The third victim, 15-year-old Andrew Lindop, was attacked by a great white last Sunday while surfing early in the morning with his father at North Avalon.
Though the shark bit him on his left thigh and calf, his full-length wetsuit kept the deep wounds closed and may yet prove to have saved his leg.
With three attacks in as many weeks, the New South Wales (NSW) state government is under pressure to do something about it. Its advice that dusk and dawn are the most dangerous hours to be in the water is borne out by the times of recent attacks, but there has been some criticism of its continued reliance on shark netting.
Since the nets were introduced to NSW beaches in 1937, the number of people killed by sharks has plummeted. Before 1937, there was an average of one death a year but, since 1970, there have been just three fatalities, the last in 1993.
It is by no means foolproof though – the net at North Avalon was checked the day before the attack there last weekend.
Cate Faehrmann of the Nature Conservation Council of NSW says the continued netting of beaches provides “a false sense of security”.
“Sharks can easily swim over or around nets, and about 40 per cent of sharks caught in nets are found on the beach side,” she said.
But Barry Bruce, shark adviser to Surf Life Saving Australia, says swimmers have a much higher chance of drowning than being mauled by a shark and that there is no evidence to suggest shark numbers or attacks are on the rise.
“It is important to recognise that there is always some inherent risk when using an environment inhabited by sharks,” he said.
A recent report on fatalities involving animals by the national coroner’s office found that humans were four times more likely to be killed by horses and twice as likely by cows as they were to be killed by sharks.

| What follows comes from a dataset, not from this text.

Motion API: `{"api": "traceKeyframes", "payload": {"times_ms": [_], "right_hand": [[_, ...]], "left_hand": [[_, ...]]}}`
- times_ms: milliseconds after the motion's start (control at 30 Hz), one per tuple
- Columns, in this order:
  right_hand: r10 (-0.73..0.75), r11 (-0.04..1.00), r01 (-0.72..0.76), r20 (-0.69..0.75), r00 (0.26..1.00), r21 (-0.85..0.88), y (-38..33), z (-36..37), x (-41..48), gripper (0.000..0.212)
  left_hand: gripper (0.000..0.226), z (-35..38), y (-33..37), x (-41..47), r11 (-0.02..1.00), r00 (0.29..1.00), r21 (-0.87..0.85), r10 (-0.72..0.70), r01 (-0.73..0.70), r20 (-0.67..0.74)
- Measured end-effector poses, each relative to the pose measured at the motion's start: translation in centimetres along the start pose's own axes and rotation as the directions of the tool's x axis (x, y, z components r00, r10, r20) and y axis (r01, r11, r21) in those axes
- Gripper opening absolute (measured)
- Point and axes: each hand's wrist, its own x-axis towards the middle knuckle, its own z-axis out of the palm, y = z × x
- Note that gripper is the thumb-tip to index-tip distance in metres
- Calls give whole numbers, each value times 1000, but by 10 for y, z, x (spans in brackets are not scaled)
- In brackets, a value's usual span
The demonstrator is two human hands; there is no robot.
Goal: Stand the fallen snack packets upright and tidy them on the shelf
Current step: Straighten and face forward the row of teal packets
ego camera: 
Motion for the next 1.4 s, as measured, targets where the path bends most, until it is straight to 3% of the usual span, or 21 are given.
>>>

Dogs, bees and snakes also cause more fatalities than sharks.
It’s not just humans being attacked by animals at the moment in Australia – the World Heritage-listed Macquarie Island has become overrun by rabbits that are endangering other animals and plant life.
Halfway between Tasmania and the Antarctic, the island became infested in the 1800s when whalers and sealers left goats and rabbits there, along with the usual rats and mice that jumped ship.
Cats were brought in to control the rodents but they also got a taste for native seabirds. A cull was decided upon in 1985 and 15 years – and 500,000 Australian dollars (€250,000) – later, the last feral moggy met his maker.
But while the cat’s away, the mouse, rat and rabbit will play.
The 10,000 rabbits on the 128 sq km island before the last cat was killed have grown in number to more than 130,000, and are increasingly immune to myxomatosis.
They are eating their way through the island’s rare megaherb vegetation, while the rats and mice are destroying flowers to take the seeds. The loss of vegetation is also causing landslides which are killing penguins and ground-nesting seabirds.
Scientists have belatedly concluded that getting rid of the cats was a bad idea. They had been keeping other pest numbers down all along.
A new plan to eradicate rabbits, rats and mice with teams of hunters and poisoned bait dropped from helicopters is set to cost about $24 million.